▶ [About this exercise]
Look through the entries that follow and return each line that has the string "image".

▶ [Given data]
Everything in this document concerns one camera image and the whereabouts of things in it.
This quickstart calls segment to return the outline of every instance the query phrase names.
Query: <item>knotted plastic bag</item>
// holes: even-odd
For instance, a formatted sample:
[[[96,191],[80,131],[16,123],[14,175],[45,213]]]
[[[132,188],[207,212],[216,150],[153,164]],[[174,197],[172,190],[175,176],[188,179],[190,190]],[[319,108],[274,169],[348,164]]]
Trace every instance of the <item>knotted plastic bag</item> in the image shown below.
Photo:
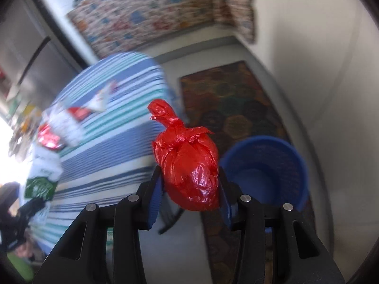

▶ [Response to the exercise]
Everything in this document concerns one camera image and the whereabouts of things in it.
Trace every instance of the <item>knotted plastic bag</item> in the image shown below.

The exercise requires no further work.